Polyaniline- and poly(ethylenedioxythiophene)-cellulose nanocomposite electrodes for supercapacitors

  • Soon Yee Liew
  • Wim ThielemansEmail author
  • Darren A. WalshEmail author
Original Paper

Abstract

The formation and characterisation of films of polyaniline (PANI) and poly(ethylenedioxythiophene) (PEDOT) containing cellulose nanocrystals (CNXLs) from cotton are described. PANI/CNXL films were electrodeposited from a solution containing CNXLs, HCl and aniline, while PEDOT/CNXL films were electrodeposited from a solution containing CNXLs, LiClO4 and ethylenedioxythiophene. In each case, incorporation of CNXLs into the electrodepositing polymer film led to the formation of a porous polymer/CNXL nanocomposite structure.

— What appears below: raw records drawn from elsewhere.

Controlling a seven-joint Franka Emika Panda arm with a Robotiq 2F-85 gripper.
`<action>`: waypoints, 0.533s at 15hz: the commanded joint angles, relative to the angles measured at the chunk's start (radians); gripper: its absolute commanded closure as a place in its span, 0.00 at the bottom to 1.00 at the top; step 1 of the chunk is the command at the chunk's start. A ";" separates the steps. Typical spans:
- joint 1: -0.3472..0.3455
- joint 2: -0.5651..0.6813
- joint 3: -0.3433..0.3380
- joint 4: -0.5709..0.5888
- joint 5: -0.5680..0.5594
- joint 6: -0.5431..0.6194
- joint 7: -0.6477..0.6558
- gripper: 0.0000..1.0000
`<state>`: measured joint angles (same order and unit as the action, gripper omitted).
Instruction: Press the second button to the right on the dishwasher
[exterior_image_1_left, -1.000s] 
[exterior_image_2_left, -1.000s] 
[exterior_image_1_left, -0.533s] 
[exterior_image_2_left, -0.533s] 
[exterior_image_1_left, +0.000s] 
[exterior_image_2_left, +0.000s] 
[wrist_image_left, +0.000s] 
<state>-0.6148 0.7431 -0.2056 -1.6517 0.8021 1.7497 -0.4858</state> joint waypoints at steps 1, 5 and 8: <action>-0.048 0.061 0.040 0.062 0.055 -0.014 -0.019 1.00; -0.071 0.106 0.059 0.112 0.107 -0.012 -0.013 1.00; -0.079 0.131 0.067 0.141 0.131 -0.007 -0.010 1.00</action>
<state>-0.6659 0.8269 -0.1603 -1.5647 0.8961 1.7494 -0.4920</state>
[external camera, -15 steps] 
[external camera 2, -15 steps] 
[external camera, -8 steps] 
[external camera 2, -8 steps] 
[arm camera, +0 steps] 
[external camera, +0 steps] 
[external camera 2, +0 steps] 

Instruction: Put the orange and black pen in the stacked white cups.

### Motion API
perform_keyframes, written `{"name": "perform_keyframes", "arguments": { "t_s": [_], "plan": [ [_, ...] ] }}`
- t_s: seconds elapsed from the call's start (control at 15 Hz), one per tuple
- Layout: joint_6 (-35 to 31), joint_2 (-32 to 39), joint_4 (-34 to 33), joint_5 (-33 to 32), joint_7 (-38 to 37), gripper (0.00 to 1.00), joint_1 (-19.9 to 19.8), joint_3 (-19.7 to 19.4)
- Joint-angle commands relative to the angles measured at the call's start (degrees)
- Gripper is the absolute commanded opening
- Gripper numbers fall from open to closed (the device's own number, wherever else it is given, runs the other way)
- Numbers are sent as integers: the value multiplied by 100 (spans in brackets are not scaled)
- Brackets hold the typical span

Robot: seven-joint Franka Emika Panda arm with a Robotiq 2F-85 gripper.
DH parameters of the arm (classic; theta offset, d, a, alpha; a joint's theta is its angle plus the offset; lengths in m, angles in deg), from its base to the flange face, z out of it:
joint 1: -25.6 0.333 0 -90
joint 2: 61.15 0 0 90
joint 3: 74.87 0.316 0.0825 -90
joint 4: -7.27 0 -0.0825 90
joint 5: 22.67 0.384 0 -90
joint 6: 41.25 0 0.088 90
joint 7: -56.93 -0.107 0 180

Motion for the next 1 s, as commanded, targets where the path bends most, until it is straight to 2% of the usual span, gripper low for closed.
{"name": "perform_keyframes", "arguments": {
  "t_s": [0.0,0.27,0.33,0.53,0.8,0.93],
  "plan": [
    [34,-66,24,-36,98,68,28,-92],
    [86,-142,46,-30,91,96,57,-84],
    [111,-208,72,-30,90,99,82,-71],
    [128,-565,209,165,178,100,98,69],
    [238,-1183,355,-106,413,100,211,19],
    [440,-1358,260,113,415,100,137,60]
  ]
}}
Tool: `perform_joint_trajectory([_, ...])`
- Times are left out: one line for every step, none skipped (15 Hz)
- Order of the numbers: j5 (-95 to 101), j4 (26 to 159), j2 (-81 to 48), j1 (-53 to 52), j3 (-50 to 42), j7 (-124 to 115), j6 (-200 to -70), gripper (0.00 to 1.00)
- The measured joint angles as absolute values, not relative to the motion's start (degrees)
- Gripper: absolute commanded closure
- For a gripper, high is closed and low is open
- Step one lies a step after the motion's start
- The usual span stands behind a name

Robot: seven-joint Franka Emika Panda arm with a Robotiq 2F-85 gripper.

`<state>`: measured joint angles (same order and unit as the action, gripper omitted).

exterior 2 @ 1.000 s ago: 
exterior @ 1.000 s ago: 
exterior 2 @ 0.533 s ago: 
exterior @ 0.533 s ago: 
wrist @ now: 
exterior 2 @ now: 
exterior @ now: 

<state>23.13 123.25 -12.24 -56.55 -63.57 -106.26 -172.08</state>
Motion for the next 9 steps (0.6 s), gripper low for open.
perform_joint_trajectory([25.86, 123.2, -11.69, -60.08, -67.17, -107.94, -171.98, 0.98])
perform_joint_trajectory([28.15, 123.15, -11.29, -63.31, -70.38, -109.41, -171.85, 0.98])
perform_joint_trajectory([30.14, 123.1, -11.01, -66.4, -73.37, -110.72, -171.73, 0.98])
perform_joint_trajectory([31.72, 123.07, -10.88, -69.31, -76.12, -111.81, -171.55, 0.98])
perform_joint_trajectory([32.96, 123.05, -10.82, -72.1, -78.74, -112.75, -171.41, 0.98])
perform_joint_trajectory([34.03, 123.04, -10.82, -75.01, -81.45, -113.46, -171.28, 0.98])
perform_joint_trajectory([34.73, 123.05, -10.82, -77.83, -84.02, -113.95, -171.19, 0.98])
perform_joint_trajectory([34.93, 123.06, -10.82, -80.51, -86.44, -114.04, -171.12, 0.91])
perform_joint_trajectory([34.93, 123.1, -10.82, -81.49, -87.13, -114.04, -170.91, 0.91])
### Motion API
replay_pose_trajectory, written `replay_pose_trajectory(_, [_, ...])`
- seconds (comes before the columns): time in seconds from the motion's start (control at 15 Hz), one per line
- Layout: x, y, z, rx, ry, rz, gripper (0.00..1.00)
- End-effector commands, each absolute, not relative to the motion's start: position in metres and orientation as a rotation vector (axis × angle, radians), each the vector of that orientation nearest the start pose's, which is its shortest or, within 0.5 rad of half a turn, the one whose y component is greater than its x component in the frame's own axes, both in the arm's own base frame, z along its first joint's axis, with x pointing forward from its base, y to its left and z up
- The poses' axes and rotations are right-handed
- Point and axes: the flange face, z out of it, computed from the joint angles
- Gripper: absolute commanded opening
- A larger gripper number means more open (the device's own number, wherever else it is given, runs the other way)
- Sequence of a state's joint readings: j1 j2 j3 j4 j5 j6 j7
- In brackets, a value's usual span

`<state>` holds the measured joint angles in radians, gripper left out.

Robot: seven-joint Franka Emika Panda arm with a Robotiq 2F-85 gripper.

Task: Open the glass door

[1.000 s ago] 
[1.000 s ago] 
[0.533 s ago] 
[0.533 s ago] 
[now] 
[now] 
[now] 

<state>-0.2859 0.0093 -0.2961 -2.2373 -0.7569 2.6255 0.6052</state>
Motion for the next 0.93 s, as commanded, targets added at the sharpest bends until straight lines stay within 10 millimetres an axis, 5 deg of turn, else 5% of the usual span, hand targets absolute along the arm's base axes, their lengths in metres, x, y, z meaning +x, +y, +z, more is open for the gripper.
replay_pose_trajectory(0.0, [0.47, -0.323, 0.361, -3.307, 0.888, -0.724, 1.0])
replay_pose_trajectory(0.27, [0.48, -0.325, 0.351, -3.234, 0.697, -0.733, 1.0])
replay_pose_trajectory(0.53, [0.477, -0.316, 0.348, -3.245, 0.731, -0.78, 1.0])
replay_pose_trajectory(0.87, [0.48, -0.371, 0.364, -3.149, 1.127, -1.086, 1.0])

The films were characterised using scanning electron microscopy, cyclic voltammetry, electrochemical impedance spectroscopy (EIS) and galvanostatic charge-discharge analysis. The specific capacitances of the nanocomposite materials were higher than those of the CNXL-free counterparts (488 F g−1 for PANI/CNXL; 358 F g−1 for PANI; 69 F g−1 for PEDOT/CNXL; 58 F g−1 for PEDOT). The durability of the PANI/CNXL film under potential cycling was slightly better than that of the CNXL-free PANI, while the PEDOT film was slightly more durable than the PEDOT/CNXL film. Using electrodeposition, it was possible to form thick PANI/CNXL films, with total electrode capacitances of 2.07 F cm−2 and corresponding specific capacitances of 440 F g−1, demonstrating that this particular nanocomposite may be promising for the construction of high-performance supercapacitors.

Keywords

Supercapacitor Conducting polymer Capacitance Electrochemical impedance spectroscopy Cyclic voltammetry Porous materials 

Notes

Acknowledgments

We thank the UK Engineering and Physical Sciences Research Council (EPSRC) for funding this work through the DICE (Driving Innovation in Chemistry and Chemical Engineering) Project under the Science and Innovation Award (Grant Number EP/D501229/1). SYL thanks the University of Nottingham for a Dean of Engineering International Research Scholarship and Professor Stephen Fletcher for helpful discussions on impedance artefacts.

Supplementary material

10008_2014_2669_MOESM1_ESM.docx (2.1 mb)
ESM 1 (DOCX 2119 kb)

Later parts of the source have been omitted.